In db/db model mice, BA reduced serum glucose concentration, decreased blood lipid levels, ameliorated kidney functions, and decreased histopathological changes in kidney tissues. BA also alleviated oxidative stress and inflammation in db/db mice. In addition, BA blocked the activation of sphingosine kinases type 1/sphingosine 1-phosphate (SphK1/S1P)/NF-κB pathway in db/db mice. In HK-2 cells, BA hindered HG-induced apoptosis, oxidative stress and inflammation, while overexpression of SphK1 or S1P could reverse these effects. BA alleviated HG-induced apoptosis, oxidative stress and inflammation in HK-2 cells through the S1P/NF-κB pathway. Furthermore, BA blocked the NF-κB signaling by diminishing p65 nuclear translocation via the SphK1/S1P pathway.
Our study strongly suggests that BA protects against DN via ameliorating inflammation, oxidative stress and apoptosis through the SphK1/S1P/NF-κB pathway. This study provides a novel insight into the therapeutic effects of BA in DN.

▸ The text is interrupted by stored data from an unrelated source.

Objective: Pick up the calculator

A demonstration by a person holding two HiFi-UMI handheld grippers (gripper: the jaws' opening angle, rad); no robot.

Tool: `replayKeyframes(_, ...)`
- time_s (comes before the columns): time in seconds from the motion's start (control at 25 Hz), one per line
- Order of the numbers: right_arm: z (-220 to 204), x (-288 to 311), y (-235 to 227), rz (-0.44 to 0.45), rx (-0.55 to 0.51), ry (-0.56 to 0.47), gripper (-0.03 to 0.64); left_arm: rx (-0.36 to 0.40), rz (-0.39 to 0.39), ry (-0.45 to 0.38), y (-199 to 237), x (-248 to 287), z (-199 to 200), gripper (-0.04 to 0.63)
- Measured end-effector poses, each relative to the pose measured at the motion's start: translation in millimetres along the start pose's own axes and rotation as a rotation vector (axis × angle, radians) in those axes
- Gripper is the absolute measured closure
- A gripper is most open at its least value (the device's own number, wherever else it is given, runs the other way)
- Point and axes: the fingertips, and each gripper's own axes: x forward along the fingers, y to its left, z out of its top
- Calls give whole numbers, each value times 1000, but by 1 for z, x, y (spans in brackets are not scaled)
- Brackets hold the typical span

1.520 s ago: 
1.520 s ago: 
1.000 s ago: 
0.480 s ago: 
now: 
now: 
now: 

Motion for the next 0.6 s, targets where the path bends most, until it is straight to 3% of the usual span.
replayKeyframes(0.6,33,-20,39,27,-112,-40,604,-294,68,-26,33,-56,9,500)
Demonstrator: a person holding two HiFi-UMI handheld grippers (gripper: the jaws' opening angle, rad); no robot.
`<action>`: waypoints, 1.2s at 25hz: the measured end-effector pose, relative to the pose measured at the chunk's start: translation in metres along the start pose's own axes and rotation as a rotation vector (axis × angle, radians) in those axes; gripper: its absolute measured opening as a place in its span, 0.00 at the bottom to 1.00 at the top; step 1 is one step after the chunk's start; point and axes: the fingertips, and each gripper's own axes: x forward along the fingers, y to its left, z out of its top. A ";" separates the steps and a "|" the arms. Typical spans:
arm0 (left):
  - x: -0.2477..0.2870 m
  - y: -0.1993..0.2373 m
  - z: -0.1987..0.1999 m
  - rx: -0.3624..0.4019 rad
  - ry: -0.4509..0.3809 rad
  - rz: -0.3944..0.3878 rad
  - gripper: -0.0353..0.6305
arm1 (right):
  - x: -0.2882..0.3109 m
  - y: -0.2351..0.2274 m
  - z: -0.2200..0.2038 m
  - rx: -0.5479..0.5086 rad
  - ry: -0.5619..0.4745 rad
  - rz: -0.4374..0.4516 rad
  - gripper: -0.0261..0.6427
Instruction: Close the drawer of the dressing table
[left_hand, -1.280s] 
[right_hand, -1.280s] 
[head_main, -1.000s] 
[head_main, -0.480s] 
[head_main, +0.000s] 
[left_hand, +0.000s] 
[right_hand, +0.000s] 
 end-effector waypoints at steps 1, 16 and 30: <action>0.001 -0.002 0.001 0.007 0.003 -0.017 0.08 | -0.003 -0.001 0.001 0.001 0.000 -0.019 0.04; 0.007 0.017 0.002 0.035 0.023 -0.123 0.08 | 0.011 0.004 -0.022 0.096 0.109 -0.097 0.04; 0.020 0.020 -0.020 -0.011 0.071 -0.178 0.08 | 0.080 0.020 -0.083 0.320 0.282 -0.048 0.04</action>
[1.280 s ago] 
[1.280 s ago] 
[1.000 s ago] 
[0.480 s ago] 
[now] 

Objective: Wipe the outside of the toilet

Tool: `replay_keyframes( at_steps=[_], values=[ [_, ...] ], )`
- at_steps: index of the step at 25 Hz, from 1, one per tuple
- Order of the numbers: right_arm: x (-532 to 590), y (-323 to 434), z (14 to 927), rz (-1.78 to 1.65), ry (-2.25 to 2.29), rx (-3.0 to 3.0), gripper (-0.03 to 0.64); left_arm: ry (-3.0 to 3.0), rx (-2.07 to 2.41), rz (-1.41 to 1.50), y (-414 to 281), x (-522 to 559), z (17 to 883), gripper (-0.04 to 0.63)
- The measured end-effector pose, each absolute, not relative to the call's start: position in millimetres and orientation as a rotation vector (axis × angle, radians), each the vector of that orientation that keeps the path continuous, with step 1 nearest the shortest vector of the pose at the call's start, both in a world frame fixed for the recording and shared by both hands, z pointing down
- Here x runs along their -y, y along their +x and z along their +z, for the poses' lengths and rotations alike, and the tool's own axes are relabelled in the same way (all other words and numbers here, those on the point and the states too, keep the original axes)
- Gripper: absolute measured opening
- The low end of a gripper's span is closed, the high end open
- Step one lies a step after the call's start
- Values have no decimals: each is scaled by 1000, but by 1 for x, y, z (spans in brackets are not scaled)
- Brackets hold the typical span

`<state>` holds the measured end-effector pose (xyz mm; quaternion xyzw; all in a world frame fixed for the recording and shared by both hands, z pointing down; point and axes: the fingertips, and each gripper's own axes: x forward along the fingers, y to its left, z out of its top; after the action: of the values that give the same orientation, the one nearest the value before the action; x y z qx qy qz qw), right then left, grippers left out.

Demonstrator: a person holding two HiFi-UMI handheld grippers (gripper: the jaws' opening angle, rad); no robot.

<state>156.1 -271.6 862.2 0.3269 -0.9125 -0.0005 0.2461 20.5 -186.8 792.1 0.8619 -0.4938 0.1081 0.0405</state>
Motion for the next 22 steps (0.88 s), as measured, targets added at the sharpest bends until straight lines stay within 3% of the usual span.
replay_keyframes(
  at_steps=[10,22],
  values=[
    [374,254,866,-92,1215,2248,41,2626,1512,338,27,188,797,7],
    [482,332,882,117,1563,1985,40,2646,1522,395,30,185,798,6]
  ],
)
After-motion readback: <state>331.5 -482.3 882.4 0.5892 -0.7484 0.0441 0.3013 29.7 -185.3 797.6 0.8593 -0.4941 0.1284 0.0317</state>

炎症和氧化应激促成糖尿病肾病(DN)的发展。黄芩苷(BA)通过其抗炎和抗氧化特性对DN具有肾脏保护作用。然而,BA对DN发挥治疗作用的分子机制仍有待研究。
分别将db/db小鼠和高糖(HG)诱导的HK-2细胞用作DN的体内和体外模型。通过检测相关血液和尿液生化参数、肾脏组织病理学、炎性细胞因子产生、氧化应激指标和细胞凋亡来评估BA的作用。分别通过CCK-8法和TUNEL法检测细胞活力和细胞凋亡。采用免疫印迹法测定相关蛋白水平。
在db/db模型小鼠中,BA降低血清葡萄糖浓度,降低血脂水平,改善肾功能,并减少肾组织的组织病理学变化。BA还减轻了db/db小鼠的氧化应激和炎症。此外,BA阻断了db/db小鼠中1型鞘氨醇激酶/鞘氨醇-1-磷酸(SphK1/S1P)/NF-κB信号通路的激活。在HK-2细胞中,BA抑制HG诱导的细胞凋亡、氧化应激和炎症,而SphK1或S1P的过表达可逆转这些作用。BA通过S1P/NF-κB信号通路减轻HG诱导的HK-2细胞凋亡、氧化应激和炎症。此外,BA通过SphK1/S1P信号通路减少p65核转位,从而阻断NF-κB信号传导。
我们的研究强烈表明,BA通过SphK1/S1P/NF-κB信号通路改善炎症、氧化应激和细胞凋亡,从而对DN起到保护作用。本研究为BA在DN中的治疗作用提供了新的见解。